Benchmarks

How we benchmark

The headline number on /track-record/ says the auto-selected best-of-7 cohort returned a median +73.8% above the S&P 500 over rolling 5-year windows. This page puts that number in context: how the cohort compares to SPY, to an equal-weight S&P, to a random-selection baseline, and to canonical academic studies of comparable rule-based screens.

Multi-baseline comparison

invest-like is one cohort among several. The right way to read the headline number is against the full set of baselines below. Three of these are live (our cohorts + SPY), one is theoretical (random selection), three are published academic studies.

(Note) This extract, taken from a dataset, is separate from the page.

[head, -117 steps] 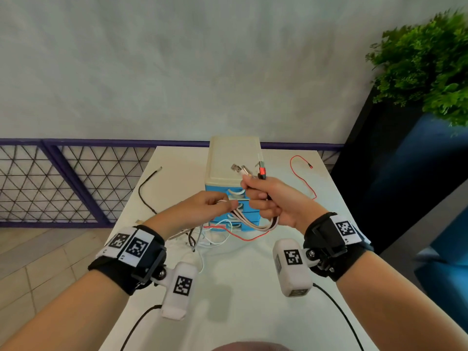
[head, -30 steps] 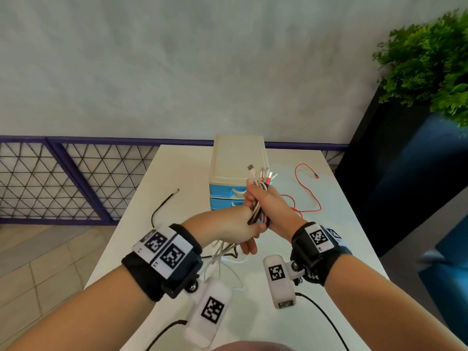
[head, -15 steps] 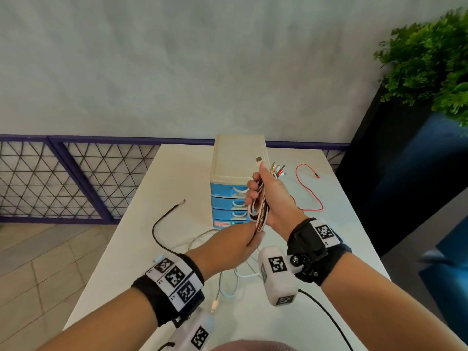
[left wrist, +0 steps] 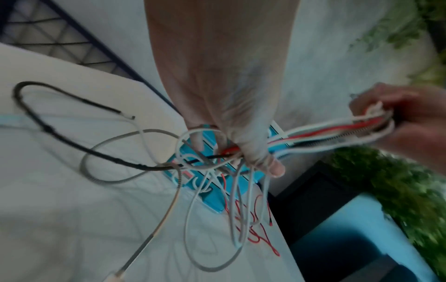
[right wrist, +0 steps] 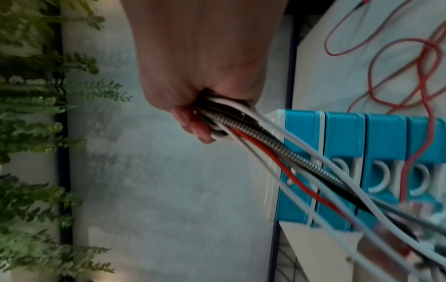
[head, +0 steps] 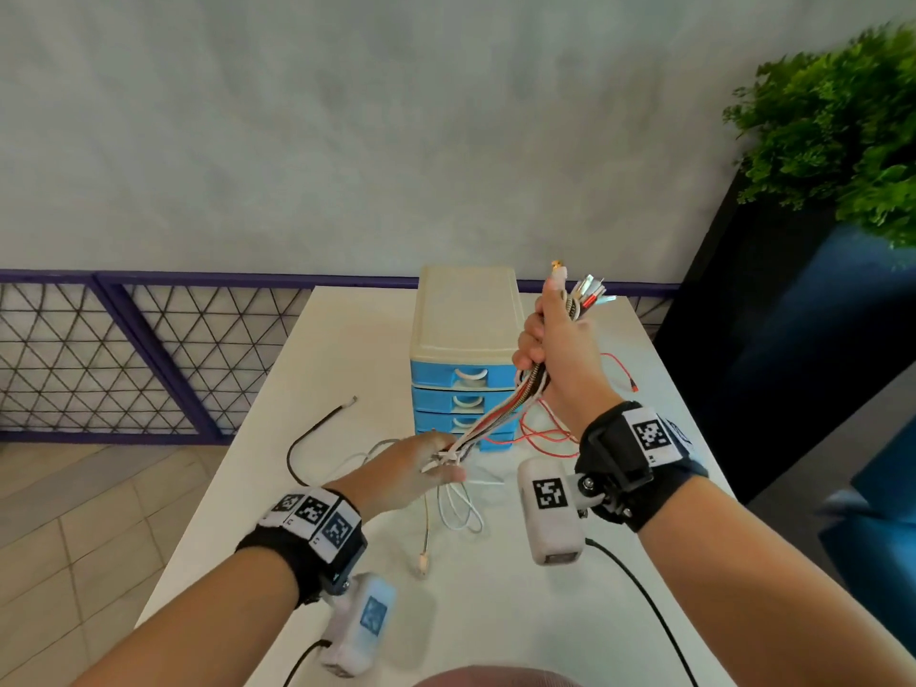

Baseline	Window	Metric	Result	Source
invest-like 7-of-7 consensus cohort	Rolling 5y, current cohort n=47	Median 5y price return vs SPY	+73.8 pp above SPY	Working paper, May 2026
invest-like 6-of-7 consensus cohort	Rolling 5y, n=~140	Median 5y price return vs SPY	Disclosed at /track-record/	Live cohort, recomputed daily
SPY (S&P 500 ETF, market-cap weight)	5y trailing	Total return	Baseline, used as comparison floor	Public price data
Equal-weight S&P 500 (RSP)	5y trailing	Total return	Materially different to SPY in factor exposure	Public price data
Random selection of 47 large-cap US stocks	Rolling 5y	Median 5y price return	Roughly tracks SPY in expectation; long-tail variance	Standard null hypothesis
Greenblatt Magic Formula (academic)	1988-2004	Annualised return	Reported 17.4% CAGR vs S&P 12.4% in original study	Greenblatt, The Little Book That Beats the Market (2005)
Piotroski F-Score (academic, value cohort)	1976-1996	Mean 1y return, F=8 or 9 cohort	Reported +7.5% above mean BM-value cohort	Piotroski, J. Accounting Research (2000)
Sloan accruals anomaly (academic)	1962-1991	Annual hedge-portfolio return	Reported +10.4% on low-accrual minus high-accrual	Sloan, The Accounting Review (1996)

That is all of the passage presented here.